# Mechanisms of Obstructive Sleep Apnea in Tau Pathophysiology, Risk and Progression of Alzheimer's Disease

> **NIH NIH R01** · ICAHN SCHOOL OF MEDICINE AT MOUNT SINAI · 2020 · $544,709

## Abstract

PROJECT SUMMARY: Accumulating evidence suggests that obstructive sleep apnea (OSA), the most
common form of sleep-disordered breathing (SDB), is an important risk factor in the development and
progression of Alzheimer's disease (AD). OSA has a higher prevalence in the elderly population, and it is
thought to cause its deleterious effects through sleep fragmentation and chronic intermittent hypoxia (CIH).
Recent epidemiological evidence suggests CIH as the best predictor of cognitive decline in the elderly with
OSA. Elderly subjects with higher oxygen desaturation index (ODI) and percent time in apnea or hypopnea
have increased risk of developing mild cognitive impairment (MCI) and AD dementia. However, the
mechanism(s) by which CIH impacts cognition, and risk and progression of AD remain(s) largely unknown.
There is a critical need for investigations in animal models in which causal relationships can be established to
understand the exact role(s) CIH play in AD pathophysiology. Neurofibrillary tangles (NFTs), a major
neuropathological hallmark of AD, formed of abnormally hyperphosphorylated tau, are well-known to be better
correlated with cognitive decline than amyloid β plaques in AD. We have strong preliminary data showing that
CIH induces cognitive deficits both in wild-type mice and P301S human tau mouse model of AD and related
tauopathies and it promotes tau propagation through connected anatomical neural circuits. The primary goal of
this proposal is to elucidate the causal relationship between CIH and exacerbation and progression of tau
pathology that increases risk of development and progression of AD. Our central hypothesis is that CIH plays a
role in abnormally hyperphosphorylated tau accumulation and spread and cerebral network dysfunction,
contributing to AD's molecular and cognitive dysfunctions. We will utilize a multi-modal and integrative
approach evaluating in the setting of CIH in P301S human tau transgenic mice, first, trans-synaptic spread of
tau pathology as well as tau aggregation and phosphorylation, second, regional neural network dysregulation
that can result in hyperexcitability, facilitating tau pathology accumulation and propagation, and finally, its
underlying molecular mechanisms with an innovative technology, i.e., translation ribosomal affinity purification
(TRAP)-RNA-Sequencing.
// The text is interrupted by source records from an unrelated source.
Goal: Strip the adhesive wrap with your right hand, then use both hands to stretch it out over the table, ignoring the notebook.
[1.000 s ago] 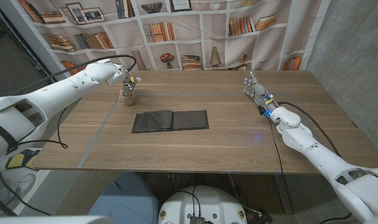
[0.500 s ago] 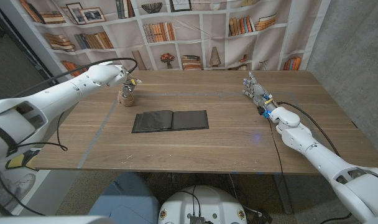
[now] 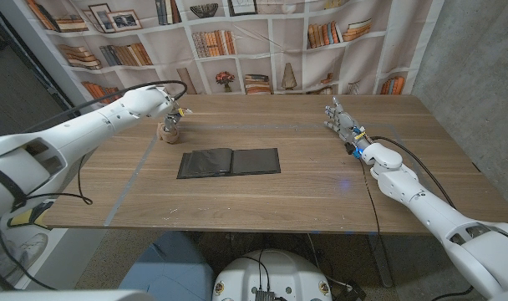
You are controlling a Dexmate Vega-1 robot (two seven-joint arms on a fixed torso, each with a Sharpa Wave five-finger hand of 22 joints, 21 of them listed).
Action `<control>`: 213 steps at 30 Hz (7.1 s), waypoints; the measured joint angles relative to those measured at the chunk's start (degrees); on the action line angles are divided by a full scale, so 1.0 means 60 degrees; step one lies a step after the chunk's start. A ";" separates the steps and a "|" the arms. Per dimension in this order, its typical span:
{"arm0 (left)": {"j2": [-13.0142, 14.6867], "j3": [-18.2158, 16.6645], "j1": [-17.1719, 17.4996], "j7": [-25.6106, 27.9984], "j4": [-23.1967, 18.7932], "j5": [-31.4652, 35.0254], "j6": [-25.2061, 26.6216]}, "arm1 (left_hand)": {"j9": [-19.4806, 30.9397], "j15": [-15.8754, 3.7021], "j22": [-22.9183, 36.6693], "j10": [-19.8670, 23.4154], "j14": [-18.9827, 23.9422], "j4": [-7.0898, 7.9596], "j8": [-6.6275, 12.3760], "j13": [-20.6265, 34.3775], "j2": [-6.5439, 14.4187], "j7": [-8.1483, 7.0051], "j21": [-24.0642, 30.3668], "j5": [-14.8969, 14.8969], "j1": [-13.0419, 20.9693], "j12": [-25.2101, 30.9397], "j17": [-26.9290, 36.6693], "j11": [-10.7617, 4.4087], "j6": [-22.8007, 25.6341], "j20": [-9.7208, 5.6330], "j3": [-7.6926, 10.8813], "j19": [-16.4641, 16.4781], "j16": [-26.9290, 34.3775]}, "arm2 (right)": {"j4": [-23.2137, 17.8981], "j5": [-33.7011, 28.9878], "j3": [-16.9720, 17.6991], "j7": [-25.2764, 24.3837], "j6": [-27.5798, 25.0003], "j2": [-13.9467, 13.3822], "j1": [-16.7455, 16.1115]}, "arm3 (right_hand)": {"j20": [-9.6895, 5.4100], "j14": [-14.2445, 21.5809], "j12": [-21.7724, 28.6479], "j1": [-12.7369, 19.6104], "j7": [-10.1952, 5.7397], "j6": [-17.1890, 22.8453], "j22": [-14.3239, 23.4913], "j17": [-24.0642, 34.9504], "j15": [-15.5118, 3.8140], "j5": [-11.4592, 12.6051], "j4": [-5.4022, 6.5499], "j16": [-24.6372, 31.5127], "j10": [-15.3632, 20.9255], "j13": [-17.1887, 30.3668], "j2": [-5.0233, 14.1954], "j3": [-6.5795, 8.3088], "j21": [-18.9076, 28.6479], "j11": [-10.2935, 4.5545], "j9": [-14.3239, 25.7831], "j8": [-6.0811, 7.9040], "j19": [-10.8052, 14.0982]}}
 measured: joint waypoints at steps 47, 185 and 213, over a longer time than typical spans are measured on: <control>-0.0246 0.0425 0.0019 -0.0270 0.0273 0.0562 0.0199 | 0.0045 -0.0560 0.0278 0.2102 0.2893 -0.0108 0.0568 0.0592 0.0415 -0.0163 0.0798 0.0045 0.1620 0.0847 0.0932 -0.0460 0.1353 -0.0046 -0.0277 0.0855 0.1994 | 0.0225 0.0062 -0.0097 0.0258 -0.0224 0.0046 0.0109 | 0.0000 0.0000 0.0000 0.0000 -0.0051 0.0052 0.0000 0.0001 0.0000 0.0000 -0.0040 0.0000 0.0054 -0.0001 0.0000 0.0040 0.0000 -0.0051 0.0000 0.0000 0.0000; -0.3356 -0.3368 0.3667 1.5213 0.0367 -0.7463 -0.1466 | 0.2209 -0.0602 0.2931 0.2387 0.5824 0.0120 0.3190 0.3930 0.0385 0.0294 0.5556 -0.0041 0.3864 0.2848 0.3933 -0.0374 0.1973 -0.0347 -0.0867 0.0006 0.2224 | -0.0151 0.0064 0.0342 -0.0265 0.0978 0.0105 -0.0143 | -0.0035 -0.0031 0.0000 -0.0049 -0.0185 0.0187 0.0000 0.0001 -0.0072 0.0000 -0.0078 0.0000 0.0105 -0.0001 0.0049 0.0078 0.0000 -0.0170 0.0000 0.0000 0.0035; -0.4586 -0.4361 0.3812 1.3826 0.1525 -1.0655 -0.4299 | 0.2043 -0.0578 0.2621 0.2651 0.5849 0.0095 0.3255 0.3748 0.0384 0.0538 0.5990 -0.0028 0.3866 0.2792 0.4127 -0.0393 0.2216 -0.0460 -0.0894 0.0400 0.1973 | 0.0404 0.0068 0.0271 0.0195 0.1117 0.0205 0.0236 | 0.0001 -0.0031 0.0000 -0.0089 -0.0220 0.0222 0.0000 0.0001 -0.0071 0.0000 -0.0078 0.0000 0.0139 -0.0001 0.0089 0.0078 0.0000 -0.0205 0.0000 0.0000 -0.0001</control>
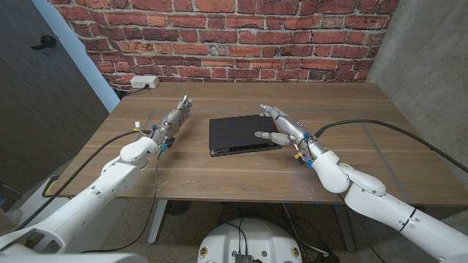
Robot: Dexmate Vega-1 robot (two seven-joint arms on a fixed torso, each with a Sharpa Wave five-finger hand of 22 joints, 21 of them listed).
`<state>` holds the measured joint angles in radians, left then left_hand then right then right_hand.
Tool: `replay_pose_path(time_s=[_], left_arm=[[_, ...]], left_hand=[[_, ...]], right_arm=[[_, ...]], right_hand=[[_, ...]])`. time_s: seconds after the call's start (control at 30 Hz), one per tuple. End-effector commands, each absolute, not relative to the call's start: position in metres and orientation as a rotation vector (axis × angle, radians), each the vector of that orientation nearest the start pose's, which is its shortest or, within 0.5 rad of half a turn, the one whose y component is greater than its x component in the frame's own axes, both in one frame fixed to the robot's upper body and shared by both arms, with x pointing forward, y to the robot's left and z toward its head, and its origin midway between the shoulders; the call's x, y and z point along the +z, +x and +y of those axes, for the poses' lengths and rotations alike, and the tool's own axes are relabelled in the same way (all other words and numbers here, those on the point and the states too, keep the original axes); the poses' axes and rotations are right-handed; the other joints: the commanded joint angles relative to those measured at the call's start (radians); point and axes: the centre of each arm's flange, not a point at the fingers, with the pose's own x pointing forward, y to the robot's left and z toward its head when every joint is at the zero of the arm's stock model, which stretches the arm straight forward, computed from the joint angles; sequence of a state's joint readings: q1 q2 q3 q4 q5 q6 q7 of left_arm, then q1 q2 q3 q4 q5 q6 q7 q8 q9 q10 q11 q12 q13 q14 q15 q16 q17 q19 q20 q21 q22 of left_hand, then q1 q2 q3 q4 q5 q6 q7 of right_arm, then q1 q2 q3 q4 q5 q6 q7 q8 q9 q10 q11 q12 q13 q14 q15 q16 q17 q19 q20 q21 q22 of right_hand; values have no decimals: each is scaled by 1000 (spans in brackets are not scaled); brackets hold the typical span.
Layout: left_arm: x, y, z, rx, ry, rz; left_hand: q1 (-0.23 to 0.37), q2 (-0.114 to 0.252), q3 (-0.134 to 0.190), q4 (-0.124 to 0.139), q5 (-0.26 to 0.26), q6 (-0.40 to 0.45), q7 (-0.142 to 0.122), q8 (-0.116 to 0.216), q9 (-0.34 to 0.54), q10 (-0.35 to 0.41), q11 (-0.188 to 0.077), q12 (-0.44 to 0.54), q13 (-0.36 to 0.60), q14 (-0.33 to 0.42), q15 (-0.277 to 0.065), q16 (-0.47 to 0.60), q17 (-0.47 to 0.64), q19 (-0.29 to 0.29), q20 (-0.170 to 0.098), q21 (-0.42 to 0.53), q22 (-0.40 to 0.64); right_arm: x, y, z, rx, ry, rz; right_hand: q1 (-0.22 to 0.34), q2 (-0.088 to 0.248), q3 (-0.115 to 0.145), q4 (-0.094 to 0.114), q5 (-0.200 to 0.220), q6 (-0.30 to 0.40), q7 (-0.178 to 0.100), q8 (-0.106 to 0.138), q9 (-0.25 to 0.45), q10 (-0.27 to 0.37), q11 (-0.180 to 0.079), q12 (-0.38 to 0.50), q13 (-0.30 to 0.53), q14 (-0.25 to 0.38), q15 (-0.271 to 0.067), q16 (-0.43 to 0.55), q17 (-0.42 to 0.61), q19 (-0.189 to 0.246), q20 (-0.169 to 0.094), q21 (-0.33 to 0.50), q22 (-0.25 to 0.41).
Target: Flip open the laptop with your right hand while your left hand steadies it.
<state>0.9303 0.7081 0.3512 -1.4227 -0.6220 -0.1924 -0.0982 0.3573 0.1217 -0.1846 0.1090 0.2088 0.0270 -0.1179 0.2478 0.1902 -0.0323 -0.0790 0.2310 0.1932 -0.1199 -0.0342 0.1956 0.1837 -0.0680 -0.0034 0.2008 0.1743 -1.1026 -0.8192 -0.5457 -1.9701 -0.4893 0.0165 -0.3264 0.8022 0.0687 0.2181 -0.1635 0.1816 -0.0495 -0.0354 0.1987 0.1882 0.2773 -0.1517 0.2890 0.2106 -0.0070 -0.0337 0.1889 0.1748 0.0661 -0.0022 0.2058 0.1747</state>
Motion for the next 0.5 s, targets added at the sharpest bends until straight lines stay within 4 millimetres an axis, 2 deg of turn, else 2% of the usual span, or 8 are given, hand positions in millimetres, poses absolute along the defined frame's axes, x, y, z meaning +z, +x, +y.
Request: replay_pose_path(time_s=[0.03,0.17,0.2,0.3,0.33,0.4,0.5], left_arm=[[-44,628,328,-265,175,-493],[-41,627,326,-270,179,-499],[-41,627,326,-270,180,-501],[-40,627,325,-270,178,-505],[-40,626,325,-271,179,-505],[-40,626,325,-273,177,-506],[-40,626,324,-274,174,-505]], left_hand=[[-2,-1,-7,1,1,5,4,-4,4,2,-5,-1,3,-8,-29,-1,3,0,3,2,4],[-2,0,-7,2,1,3,4,-6,4,2,-4,-1,4,-8,-28,-2,3,4,0,3,4],[-2,0,-7,2,1,3,5,-7,4,2,-4,-1,4,-10,-28,-2,3,4,0,3,4],[-2,0,-8,2,1,3,6,-8,4,2,-3,-2,4,-17,-26,-6,3,3,-2,2,4],[-2,0,-8,2,1,3,5,-8,4,2,-3,-2,4,-17,-26,-5,3,3,-3,2,4],[-2,1,-8,2,1,3,5,-9,4,2,-4,-2,4,-19,-26,-7,3,2,-3,1,4],[-1,1,-8,2,1,3,5,-10,4,4,-3,-2,4,-20,-25,-7,3,1,-3,1,4]], right_arm=[[-69,512,-162,72,-1279,-960],[-72,512,-162,63,-1316,-975],[-73,512,-162,62,-1327,-975],[-75,512,-162,54,-1350,-976],[-75,512,-162,49,-1356,-977],[-76,511,-162,43,-1374,-977],[-80,511,-160,34,-1416,-978]], right_hand=[[54,18,25,-8,1,-6,-17,5,5,-4,-12,4,7,28,-91,10,4,40,-20,11,2],[91,24,32,-2,-2,-10,-24,6,5,-6,-10,7,13,56,-114,14,7,87,-91,20,4],[92,25,31,0,-2,-11,-25,5,5,-4,-14,8,13,62,-117,15,9,92,-99,20,4],[96,32,31,6,-3,-24,-30,1,5,-23,-16,3,17,79,-123,22,14,100,-105,22,7],[101,38,32,8,-3,-31,-30,0,6,-44,-5,-4,18,85,-125,25,17,106,-113,23,9],[110,45,35,8,-3,-34,-32,1,6,-60,-7,-8,21,97,-137,30,21,109,-120,24,12],[119,51,37,7,-2,-25,-40,6,6,-83,8,-15,23,99,-134,32,26,111,-129,25,15]])
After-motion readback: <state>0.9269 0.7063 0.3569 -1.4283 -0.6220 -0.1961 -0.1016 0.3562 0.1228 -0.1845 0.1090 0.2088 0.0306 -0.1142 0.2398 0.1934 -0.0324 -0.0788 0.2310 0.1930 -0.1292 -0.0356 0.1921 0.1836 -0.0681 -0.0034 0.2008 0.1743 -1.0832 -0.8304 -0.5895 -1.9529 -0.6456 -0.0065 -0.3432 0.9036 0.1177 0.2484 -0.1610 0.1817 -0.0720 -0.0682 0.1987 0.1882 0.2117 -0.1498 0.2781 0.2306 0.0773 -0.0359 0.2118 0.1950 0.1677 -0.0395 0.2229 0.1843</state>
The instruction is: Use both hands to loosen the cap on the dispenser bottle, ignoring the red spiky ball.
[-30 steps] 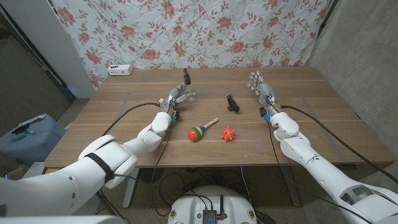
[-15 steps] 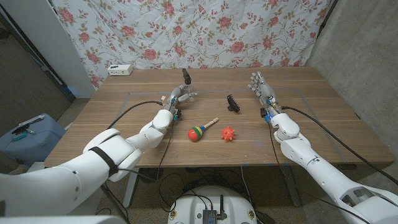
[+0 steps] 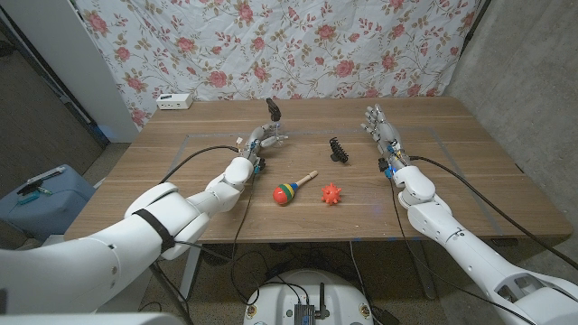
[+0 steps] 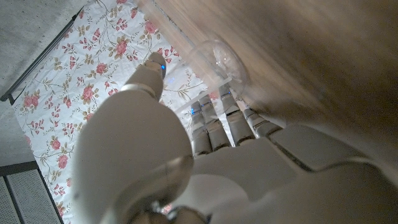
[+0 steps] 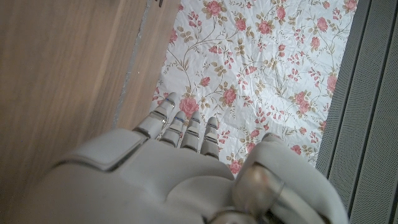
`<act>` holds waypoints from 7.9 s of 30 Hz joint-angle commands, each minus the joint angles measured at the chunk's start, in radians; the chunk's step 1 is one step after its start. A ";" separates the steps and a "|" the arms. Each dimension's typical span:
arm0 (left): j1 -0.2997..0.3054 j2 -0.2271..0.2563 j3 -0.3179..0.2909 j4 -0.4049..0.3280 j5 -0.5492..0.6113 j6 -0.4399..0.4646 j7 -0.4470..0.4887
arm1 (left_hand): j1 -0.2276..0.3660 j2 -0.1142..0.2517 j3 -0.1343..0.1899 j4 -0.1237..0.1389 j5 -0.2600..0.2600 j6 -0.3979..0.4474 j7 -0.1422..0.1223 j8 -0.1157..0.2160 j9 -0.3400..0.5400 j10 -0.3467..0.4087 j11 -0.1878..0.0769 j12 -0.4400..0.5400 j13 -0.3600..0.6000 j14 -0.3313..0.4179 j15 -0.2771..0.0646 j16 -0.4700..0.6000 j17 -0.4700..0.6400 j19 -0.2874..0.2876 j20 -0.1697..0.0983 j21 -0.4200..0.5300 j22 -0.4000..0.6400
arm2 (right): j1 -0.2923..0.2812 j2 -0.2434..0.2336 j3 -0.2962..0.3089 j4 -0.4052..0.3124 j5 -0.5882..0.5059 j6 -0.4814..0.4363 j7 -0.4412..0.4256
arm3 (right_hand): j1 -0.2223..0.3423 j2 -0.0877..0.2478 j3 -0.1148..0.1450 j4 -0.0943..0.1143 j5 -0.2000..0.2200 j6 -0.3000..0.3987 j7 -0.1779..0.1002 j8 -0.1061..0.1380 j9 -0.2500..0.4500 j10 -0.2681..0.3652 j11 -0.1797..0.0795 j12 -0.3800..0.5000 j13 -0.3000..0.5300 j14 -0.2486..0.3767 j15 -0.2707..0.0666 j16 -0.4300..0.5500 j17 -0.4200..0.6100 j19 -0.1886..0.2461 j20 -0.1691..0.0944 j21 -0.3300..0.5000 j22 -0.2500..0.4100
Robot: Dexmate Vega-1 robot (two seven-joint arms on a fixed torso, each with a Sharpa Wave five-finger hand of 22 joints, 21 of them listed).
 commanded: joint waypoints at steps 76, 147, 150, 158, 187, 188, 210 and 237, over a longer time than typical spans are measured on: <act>0.178 0.161 -0.051 -0.589 0.156 0.185 0.084 | 0.116 0.132 -0.082 0.004 0.031 0.252 -0.020 0.231 0.054 0.204 -0.010 0.208 0.208 0.233 -0.135 0.130 0.158 0.177 -0.082 -0.008 0.005 | -0.035 -0.277 0.006 -0.484 -0.092 -0.430 -0.058 | 0.009 -0.015 0.002 -0.025 -0.002 0.006 0.003 -0.003 0.001 0.003 0.019 -0.006 0.004 0.009 0.001 0.001 -0.001 -0.004 -0.007 0.008 0.006; 0.137 0.119 0.023 -0.597 0.244 0.204 -0.018 | 0.091 0.153 -0.069 0.008 0.043 0.250 -0.012 0.270 0.043 0.217 -0.006 0.227 0.244 0.263 -0.126 0.093 0.156 0.172 -0.078 -0.011 0.004 | 0.267 -0.438 -0.192 -0.873 -0.380 -1.083 0.050 | 0.191 -0.103 0.039 -0.207 -0.050 0.108 0.139 0.026 0.012 0.001 0.167 -0.004 0.014 0.063 0.195 0.006 -0.001 -0.019 0.182 0.005 0.007; 0.138 0.120 0.025 -0.600 0.245 0.207 -0.020 | 0.090 0.155 -0.069 0.009 0.043 0.251 -0.013 0.272 0.043 0.217 -0.006 0.227 0.245 0.265 -0.125 0.094 0.157 0.173 -0.078 -0.011 0.004 | 0.281 -0.436 -0.209 -0.880 -0.398 -1.101 0.061 | 0.194 -0.106 0.040 -0.211 -0.049 0.117 0.142 0.029 0.013 -0.006 0.169 -0.006 0.014 0.062 0.200 0.005 0.000 -0.023 0.187 0.005 0.007; 0.146 0.129 0.026 -0.622 0.249 0.225 -0.019 | 0.088 0.156 -0.067 0.008 0.044 0.250 -0.014 0.275 0.042 0.219 -0.011 0.228 0.248 0.269 -0.126 0.090 0.156 0.174 -0.080 -0.010 0.004 | 0.310 -0.425 -0.249 -0.901 -0.447 -1.161 0.071 | 0.207 -0.113 0.046 -0.225 -0.047 0.141 0.139 0.036 0.017 -0.028 0.174 -0.011 0.015 0.047 0.214 0.000 0.000 -0.026 0.197 0.005 0.007; 0.142 0.120 0.039 -0.609 0.257 0.205 -0.034 | 0.087 0.164 -0.063 0.006 0.049 0.252 -0.012 0.288 0.038 0.223 -0.015 0.230 0.256 0.274 -0.126 0.082 0.161 0.174 -0.079 -0.010 0.004 | 0.451 -0.386 -0.414 -0.919 -0.610 -1.356 0.153 | 0.273 -0.101 0.083 -0.266 -0.039 0.199 0.116 0.060 0.028 -0.043 0.170 -0.006 0.016 0.042 0.217 0.001 0.001 -0.029 0.201 0.008 0.007; 0.142 0.119 0.039 -0.607 0.256 0.203 -0.035 | 0.086 0.165 -0.063 0.006 0.049 0.253 -0.013 0.289 0.038 0.223 -0.016 0.230 0.256 0.275 -0.126 0.082 0.161 0.174 -0.080 -0.010 0.004 | 0.457 -0.386 -0.421 -0.920 -0.616 -1.361 0.157 | 0.277 -0.100 0.085 -0.268 -0.039 0.201 0.114 0.060 0.029 -0.043 0.170 -0.006 0.016 0.043 0.217 0.002 0.001 -0.029 0.201 0.008 0.007; 0.127 0.105 0.043 -0.575 0.254 0.184 -0.041 | 0.082 0.167 -0.061 0.005 0.051 0.255 -0.012 0.299 0.034 0.227 -0.016 0.232 0.262 0.284 -0.129 0.077 0.163 0.175 -0.082 -0.010 0.004 | 0.508 -0.370 -0.480 -0.897 -0.667 -1.417 0.196 | 0.376 -0.089 0.136 -0.300 -0.030 0.237 0.085 0.078 0.036 -0.037 0.166 -0.001 0.016 0.059 0.202 0.008 0.000 -0.015 0.196 0.012 0.007; 0.146 0.108 0.044 -0.594 0.242 0.193 -0.054 | 0.075 0.171 -0.059 0.005 0.053 0.259 -0.013 0.312 0.030 0.235 -0.014 0.234 0.267 0.291 -0.126 0.069 0.166 0.176 -0.082 -0.010 0.004 | 0.505 -0.365 -0.485 -0.900 -0.690 -1.423 0.181 | 0.479 -0.083 0.192 -0.300 -0.033 0.320 0.050 0.107 0.037 -0.011 0.158 0.006 0.016 0.089 0.178 0.013 0.000 0.011 0.183 0.015 0.007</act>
TRAP provides us with a unique opportunity to unravel the regional vulnerability to
CIH within the hippocampal formation. Furthermore, we will also evaluate the effect of CIH on hippocampal
synaptic plasticity, including short term plasticity (paired-pulse facilitation) and long-term plasticity (long-term
potentiation, LTP, and long-term depression, LTD), which could provide a neurophysiological basis for CIH-
induced memory deficit. Overall, this project will determine the effect of CIH on the progression of major AD
pathophysiologic and phenotypic hallmarks. Thus, it will unravel the cellular, molecular, and physiological
mechanisms unde...

## Key facts

- **NIH application ID:** 9994810
- **Project number:** 5R01AG064020-02
- **Recipient organization:** ICAHN SCHOOL OF MEDICINE AT MOUNT SINAI
- **Principal Investigator:** Ana C. Pereira
- **Activity code:** R01 (R01, R21, SBIR, etc.)
- **Funding institute:** NIH
- **Fiscal year:** 2020
- **Award amount:** $544,709
- **Award type:** 5
- **Project period:** 2019-08-15 → 2024-05-31

## Primary source

NIH RePORTER: https://reporter.nih.gov/project-details/9994810

## Citation

> US National Institutes of Health, RePORTER application 9994810, Mechanisms of Obstructive Sleep Apnea in Tau Pathophysiology, Risk and Progression of Alzheimer's Disease (5R01AG064020-02). Retrieved via AI Analytics 2026-05-24 from https://api.ai-analytics.org/grant/nih/9994810. Licensed CC0.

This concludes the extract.